Post by DivineBbbbbeast » April 2nd, 2013, 5:17 pm

ScienceOlympian wrote:
DivineBbbbbeast wrote:
ScienceOlympian wrote:Thanks! I did my plots, but they were curving instead of linear. I think did something wrong. Is any of yours graphs curving like a Iog or a 2^x graph? I think I should re do my old plots (took 160 min) sShould I? Is this a good formula for predicting the temperature? Start temp - slope of line multiplied by the time. How do you find the slope of every line, (100,120,150mL)
Sorry for asking too much questions^_^
How would you make a formula for a curved plot? I can't figure it out.
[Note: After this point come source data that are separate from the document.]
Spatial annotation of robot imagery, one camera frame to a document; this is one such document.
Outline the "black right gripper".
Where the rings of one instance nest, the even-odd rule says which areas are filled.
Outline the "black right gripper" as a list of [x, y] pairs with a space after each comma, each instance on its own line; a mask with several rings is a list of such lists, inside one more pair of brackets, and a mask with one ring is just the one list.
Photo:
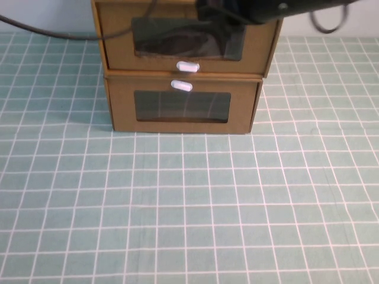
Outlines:
[[197, 18], [206, 22], [206, 30], [217, 43], [222, 57], [242, 57], [246, 27], [259, 25], [252, 19], [253, 1], [196, 1]]

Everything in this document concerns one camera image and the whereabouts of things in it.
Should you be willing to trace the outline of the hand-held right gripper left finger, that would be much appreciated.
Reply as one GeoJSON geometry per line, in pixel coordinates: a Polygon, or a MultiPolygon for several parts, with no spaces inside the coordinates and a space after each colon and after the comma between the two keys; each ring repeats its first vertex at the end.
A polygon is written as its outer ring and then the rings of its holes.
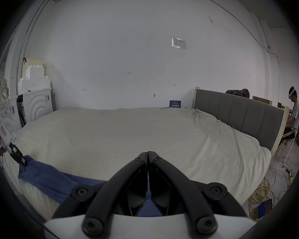
{"type": "Polygon", "coordinates": [[[136,216],[147,201],[148,152],[139,154],[109,181],[74,186],[52,219],[83,215],[76,224],[85,236],[109,236],[115,213],[136,216]]]}

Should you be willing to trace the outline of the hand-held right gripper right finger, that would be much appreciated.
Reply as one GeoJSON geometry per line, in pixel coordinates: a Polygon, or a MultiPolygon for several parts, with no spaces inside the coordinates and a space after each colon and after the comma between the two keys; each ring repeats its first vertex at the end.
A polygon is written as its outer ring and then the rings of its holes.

No, your plots should be logarithmic. Hot things cool much faster than things that are already near equilibrium temperature (look up Newton's law of cooling, but I doubt you'll need that stuff for Div B). Therefore, the temperature drop over time decreases the longer your trial goes. Try typing up your data in excel and graphing it. Then, have excel graph a trend line and select the logarithmic option. Excel should also give you the equation of the trend line. Or, you can try buying expensive programs that make complicated equations out of the data for you. The former is probably the easier, safest approach. The latter may give you really accurate results depending on the consistency of your box, or it'll give you really wrong predictions.
How do you find the equation of different mL in excel? 200 mL cools slower than 100mL. Or is the equation for everything?
Having a program works well in the sense that it's the only thing you need for predictions, and should work for all the situations. However, usually they get pretty complicated, so you need some hardcore application to write one for you. Unless you want to buy some application like that, you can just make graphs for each of the different mL at different temperatures, and have a trend line for each separate trial. The problem with that is if you have tests at every 25mL interval from like 100mL - 200mL and initial temps of 60- 90 C every 10C , and they give you something like 165 mL 75C, it'll be harder to figure out the final temperature as to if you had a program, which prompts will prompt the user for the different variables. Also, you probably don't want to use other people's equations, b/c everyone has a different box, so a program that works for one person may not work for another.